_Exercise details_
Take each line below that has "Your" and copy it.

Extracted data entries

_ _ _ _

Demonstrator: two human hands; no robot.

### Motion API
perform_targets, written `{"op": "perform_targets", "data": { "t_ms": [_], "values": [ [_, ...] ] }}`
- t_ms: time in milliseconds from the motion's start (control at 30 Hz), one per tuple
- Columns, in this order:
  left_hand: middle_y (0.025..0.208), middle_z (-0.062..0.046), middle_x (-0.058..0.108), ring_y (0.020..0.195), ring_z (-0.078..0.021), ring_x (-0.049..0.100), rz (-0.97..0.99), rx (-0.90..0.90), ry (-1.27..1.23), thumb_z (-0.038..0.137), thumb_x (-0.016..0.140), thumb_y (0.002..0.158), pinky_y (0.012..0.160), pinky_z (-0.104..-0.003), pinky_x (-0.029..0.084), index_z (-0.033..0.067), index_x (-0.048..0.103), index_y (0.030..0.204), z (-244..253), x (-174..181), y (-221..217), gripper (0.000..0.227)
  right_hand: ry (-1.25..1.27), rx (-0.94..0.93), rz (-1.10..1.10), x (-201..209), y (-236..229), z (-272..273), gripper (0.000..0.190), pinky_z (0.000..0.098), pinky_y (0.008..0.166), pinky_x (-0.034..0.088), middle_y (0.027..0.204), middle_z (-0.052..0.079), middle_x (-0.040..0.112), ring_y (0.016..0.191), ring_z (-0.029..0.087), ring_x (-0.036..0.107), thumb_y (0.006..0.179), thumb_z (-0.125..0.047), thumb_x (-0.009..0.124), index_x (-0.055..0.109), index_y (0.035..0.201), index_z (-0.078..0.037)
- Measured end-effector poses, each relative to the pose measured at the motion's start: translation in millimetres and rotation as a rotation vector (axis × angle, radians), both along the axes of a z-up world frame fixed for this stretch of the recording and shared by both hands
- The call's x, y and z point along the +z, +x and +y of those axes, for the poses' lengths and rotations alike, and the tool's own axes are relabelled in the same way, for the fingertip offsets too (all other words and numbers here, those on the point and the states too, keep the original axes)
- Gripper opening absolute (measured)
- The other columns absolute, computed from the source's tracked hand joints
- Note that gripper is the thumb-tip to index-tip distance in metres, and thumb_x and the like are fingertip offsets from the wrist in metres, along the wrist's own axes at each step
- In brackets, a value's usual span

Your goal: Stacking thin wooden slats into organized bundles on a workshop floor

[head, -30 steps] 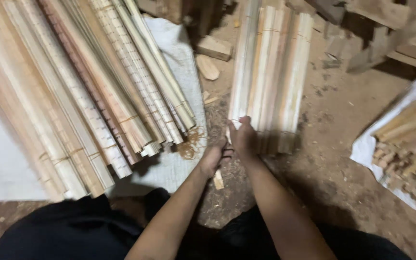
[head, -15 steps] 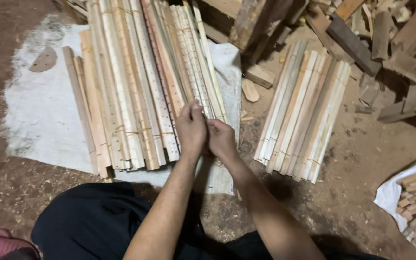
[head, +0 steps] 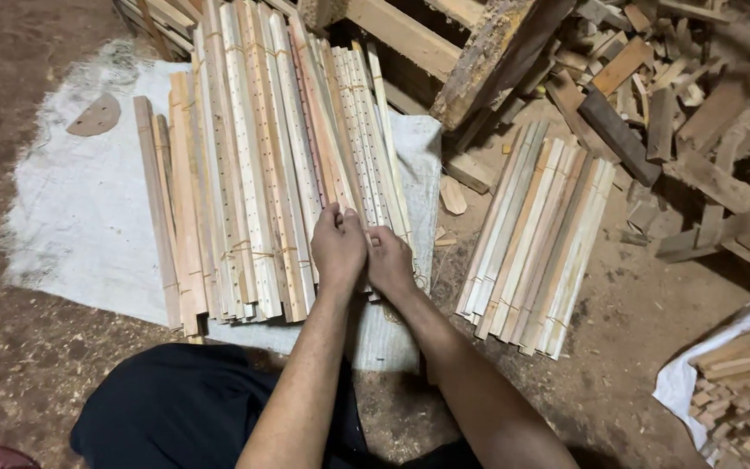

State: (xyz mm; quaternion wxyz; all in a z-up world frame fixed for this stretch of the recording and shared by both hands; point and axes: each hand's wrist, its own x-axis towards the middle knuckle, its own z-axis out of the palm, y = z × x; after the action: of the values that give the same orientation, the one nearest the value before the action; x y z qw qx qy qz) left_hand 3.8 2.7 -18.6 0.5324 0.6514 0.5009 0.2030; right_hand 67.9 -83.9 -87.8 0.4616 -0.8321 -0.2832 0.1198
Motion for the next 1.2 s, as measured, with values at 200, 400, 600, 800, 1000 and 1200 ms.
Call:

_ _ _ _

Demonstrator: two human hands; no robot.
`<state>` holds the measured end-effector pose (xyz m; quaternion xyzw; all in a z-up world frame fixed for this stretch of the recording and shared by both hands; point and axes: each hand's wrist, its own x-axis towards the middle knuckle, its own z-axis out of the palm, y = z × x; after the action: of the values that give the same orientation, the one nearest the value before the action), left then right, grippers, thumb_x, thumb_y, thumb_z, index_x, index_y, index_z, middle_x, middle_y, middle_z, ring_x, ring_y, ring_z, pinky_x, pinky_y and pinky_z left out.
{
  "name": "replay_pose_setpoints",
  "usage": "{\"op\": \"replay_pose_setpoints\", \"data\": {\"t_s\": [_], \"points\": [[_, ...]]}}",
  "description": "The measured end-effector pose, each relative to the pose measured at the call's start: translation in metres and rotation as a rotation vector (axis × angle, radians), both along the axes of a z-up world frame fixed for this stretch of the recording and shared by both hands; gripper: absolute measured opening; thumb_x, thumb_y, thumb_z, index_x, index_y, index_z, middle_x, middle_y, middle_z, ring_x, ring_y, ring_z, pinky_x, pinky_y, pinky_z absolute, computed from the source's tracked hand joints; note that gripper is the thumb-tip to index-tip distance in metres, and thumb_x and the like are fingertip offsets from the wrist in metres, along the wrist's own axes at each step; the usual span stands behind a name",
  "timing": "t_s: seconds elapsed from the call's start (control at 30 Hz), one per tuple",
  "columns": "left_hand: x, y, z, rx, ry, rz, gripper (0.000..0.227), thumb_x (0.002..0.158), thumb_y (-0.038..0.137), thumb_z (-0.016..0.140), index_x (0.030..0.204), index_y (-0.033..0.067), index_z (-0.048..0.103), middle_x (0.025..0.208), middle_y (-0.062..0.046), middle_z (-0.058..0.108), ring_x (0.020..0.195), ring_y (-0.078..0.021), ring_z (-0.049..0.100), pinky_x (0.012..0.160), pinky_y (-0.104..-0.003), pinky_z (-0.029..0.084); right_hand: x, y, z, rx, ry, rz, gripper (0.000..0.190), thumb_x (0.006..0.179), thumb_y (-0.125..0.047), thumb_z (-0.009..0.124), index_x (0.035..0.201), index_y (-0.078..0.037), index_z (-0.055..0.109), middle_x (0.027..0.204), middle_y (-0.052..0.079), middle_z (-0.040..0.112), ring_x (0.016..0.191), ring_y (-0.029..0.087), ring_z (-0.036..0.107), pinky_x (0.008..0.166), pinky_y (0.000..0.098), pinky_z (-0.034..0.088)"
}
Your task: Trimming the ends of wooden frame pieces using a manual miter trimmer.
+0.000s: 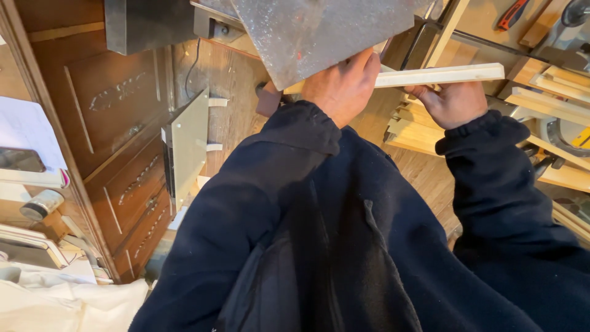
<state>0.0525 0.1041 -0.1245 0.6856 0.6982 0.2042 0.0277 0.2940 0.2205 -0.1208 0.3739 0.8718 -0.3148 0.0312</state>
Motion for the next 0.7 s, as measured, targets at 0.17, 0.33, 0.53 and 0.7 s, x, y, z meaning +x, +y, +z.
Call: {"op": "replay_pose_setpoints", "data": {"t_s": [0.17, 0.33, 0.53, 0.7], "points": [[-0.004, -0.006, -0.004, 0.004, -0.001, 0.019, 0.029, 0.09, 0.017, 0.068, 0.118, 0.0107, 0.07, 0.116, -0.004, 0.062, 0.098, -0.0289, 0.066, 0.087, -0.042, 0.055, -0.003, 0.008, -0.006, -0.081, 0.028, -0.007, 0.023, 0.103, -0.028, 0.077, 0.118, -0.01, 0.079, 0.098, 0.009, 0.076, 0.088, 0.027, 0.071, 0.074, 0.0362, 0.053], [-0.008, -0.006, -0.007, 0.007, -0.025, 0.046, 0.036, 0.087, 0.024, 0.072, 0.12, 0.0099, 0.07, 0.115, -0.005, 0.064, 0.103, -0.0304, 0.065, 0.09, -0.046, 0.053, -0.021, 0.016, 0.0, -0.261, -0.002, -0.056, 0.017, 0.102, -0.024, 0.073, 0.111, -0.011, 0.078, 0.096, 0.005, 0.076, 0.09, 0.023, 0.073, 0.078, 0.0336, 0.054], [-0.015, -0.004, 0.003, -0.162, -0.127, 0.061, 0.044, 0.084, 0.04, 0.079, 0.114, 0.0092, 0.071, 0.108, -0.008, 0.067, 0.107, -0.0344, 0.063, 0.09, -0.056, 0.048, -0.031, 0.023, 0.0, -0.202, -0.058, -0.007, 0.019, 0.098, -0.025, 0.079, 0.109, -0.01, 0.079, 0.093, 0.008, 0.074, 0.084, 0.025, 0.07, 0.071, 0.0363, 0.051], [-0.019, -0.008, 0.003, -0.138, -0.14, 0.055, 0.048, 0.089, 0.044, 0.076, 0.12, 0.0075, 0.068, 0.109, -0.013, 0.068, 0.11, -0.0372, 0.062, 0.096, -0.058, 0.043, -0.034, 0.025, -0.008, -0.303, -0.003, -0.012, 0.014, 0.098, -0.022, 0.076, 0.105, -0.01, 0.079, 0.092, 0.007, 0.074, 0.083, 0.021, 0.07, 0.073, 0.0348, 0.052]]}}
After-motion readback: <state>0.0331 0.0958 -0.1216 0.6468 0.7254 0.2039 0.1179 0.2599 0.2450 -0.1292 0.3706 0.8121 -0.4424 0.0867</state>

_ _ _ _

_Exercise output_
Your goal: Stacking thin wooden slats into organized bundles on a workshop floor
Your task: Trimming the ends of wooden frame pieces using a manual miter trimmer.

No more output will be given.